One key issue for hastening the reduction of pollution levels resides in finding strategic options for flattening the Environmental Kuznets Curve. As shown in Figure 2, the flattening of EKC determines the achievement of environmental compliance at a lower level of income (GDP per capita), which seems to relax the existing trade-off between the economic development and the environmental compliance.

The most usual strategic options for flattening the Environmental Kuznets Curve, which are currently implemented, are:

* the internalization of externalities;

* the promotion of eco-technologies;

* the development and implementation of environmental policies.

The internalization of externalities, strategic option based on the assumption that the pollution effects are visible on two different levels: as internalization, within each of the economic agents (by including the aggregate pollution abatement costs in the total manufacturing cost, and thus raising the price with a few percentages) and as externalities, within the community (by quantifying the social costs requested for recovering the environment or the human health). Hence, the internalization of externalities is a necessary strategic option, as it increases the entrepreneur's awareness towards the environmental issues. In this context, the idea that the society should bear, by subsidies, the pollution abatement costs is abandoned and replaced with the polluter-pays principle, which is widely promoted nowadays.


The promotion of eco-technologies, another strategic option, with a lot of adherents, is susceptible to support the economic agents in achieving a sustainable competitive advantage. Even if the eco-technologies are still more expensive than classical technologies, the environmental regulations, as well as the consumers' pressures determine the preference for such technologies rather than for classical ones. The development and implementation of environmental issues is a main concern of the policy-makers and is one of the most powerful strategic options applied at macroeconomic level, with high impacts on each of every economic agent which is susceptible to produce environmental damages.
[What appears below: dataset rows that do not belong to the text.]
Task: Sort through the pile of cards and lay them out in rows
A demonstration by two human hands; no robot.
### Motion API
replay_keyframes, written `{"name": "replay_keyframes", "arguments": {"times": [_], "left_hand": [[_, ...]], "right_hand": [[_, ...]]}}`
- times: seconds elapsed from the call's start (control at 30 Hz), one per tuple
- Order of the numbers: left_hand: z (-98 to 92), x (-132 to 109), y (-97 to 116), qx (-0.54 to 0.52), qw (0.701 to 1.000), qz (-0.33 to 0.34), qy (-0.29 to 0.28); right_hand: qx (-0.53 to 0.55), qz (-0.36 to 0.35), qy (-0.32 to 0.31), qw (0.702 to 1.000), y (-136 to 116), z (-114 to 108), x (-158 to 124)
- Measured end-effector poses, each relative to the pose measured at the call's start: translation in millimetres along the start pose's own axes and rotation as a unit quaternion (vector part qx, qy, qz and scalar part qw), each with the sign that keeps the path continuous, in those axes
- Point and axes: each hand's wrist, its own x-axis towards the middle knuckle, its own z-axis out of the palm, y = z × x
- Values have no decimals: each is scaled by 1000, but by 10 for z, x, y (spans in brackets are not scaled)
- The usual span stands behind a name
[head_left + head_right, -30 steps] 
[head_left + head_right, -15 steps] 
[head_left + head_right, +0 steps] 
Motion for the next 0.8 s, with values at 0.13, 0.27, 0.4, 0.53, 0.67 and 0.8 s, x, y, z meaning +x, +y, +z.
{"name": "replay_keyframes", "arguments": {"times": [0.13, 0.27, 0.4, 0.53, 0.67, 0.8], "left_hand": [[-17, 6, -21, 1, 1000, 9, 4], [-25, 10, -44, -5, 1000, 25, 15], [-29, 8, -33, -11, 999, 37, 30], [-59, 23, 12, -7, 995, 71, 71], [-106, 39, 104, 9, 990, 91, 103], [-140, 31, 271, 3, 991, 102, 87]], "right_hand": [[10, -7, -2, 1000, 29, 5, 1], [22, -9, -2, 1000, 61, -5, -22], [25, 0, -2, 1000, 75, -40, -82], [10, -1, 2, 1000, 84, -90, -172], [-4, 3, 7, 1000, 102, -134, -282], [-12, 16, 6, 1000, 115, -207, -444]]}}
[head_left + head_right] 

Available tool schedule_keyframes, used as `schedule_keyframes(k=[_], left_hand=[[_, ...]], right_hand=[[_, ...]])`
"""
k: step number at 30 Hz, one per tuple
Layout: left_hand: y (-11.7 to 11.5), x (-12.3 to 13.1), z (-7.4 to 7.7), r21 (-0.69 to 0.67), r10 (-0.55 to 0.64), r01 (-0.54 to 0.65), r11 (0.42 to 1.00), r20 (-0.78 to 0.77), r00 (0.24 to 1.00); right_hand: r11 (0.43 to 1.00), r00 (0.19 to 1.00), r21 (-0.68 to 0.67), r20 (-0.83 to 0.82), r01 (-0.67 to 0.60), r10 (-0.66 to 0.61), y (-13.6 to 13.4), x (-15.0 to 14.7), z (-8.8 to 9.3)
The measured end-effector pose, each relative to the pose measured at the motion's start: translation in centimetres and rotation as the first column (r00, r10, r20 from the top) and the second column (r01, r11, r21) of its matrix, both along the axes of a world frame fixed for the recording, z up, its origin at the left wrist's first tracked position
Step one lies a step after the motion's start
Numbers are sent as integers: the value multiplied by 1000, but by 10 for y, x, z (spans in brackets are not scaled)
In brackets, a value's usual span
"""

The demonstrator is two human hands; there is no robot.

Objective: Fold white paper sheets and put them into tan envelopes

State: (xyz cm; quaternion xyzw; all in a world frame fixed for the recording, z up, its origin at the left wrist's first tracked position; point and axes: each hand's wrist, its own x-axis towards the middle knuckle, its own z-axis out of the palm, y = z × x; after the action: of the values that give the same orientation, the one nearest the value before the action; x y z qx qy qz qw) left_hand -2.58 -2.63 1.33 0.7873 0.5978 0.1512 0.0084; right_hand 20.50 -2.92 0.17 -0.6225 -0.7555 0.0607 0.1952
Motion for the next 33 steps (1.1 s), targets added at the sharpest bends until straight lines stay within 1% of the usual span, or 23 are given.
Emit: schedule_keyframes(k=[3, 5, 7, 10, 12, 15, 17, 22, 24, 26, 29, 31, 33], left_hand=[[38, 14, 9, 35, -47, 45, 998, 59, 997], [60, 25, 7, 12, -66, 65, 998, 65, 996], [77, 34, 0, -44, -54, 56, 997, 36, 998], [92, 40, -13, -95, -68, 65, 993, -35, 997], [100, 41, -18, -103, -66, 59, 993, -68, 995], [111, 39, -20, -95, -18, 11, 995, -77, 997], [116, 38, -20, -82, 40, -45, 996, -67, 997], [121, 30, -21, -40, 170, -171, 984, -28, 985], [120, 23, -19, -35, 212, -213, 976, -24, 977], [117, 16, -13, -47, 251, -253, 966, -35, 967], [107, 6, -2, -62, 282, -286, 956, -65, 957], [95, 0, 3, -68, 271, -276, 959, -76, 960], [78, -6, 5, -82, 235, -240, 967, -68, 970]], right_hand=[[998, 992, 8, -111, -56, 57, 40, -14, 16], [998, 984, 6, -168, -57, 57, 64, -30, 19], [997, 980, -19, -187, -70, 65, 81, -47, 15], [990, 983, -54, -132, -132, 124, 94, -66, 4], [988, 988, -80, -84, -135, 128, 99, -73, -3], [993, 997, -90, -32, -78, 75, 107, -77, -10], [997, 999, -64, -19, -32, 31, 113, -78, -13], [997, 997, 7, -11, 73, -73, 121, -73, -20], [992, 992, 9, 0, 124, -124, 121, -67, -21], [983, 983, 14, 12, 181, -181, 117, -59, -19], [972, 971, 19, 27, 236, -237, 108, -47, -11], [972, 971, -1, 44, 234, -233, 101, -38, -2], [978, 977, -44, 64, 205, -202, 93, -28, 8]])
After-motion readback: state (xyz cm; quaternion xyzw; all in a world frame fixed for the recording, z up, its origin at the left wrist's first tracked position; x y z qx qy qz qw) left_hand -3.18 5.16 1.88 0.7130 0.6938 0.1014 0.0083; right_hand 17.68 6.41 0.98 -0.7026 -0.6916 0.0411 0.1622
Revealing the tension between the economic development and the environmental compliance is still an up-to-date challenge both for national governments and for economic agents. Although several environmental actions were taken, especially regarding the development of environmental standards and regulations, there is still a trade-off between the economic growth and the environmental issues. Given the evolution of the pollution level, depending on the net income, which was proven by econometric analyses and resembled with Kuznets Curve, as well as the relationship between this curve and the pollution abatement costs, a viable option for harmonizing the economic and environmental concerns within a community resides in identifying as many strategic options for flattening the EKC, as possible.

Hereby, the paper focused on describing the relationship between the EKC and the pollution abatement costs, but a deeper analysis concerning the practical ways to determine the flattening of the EKC is strongly recommended, as this might be the key for entering a new era with regard to the relationship between the economic development and the environmental compliance.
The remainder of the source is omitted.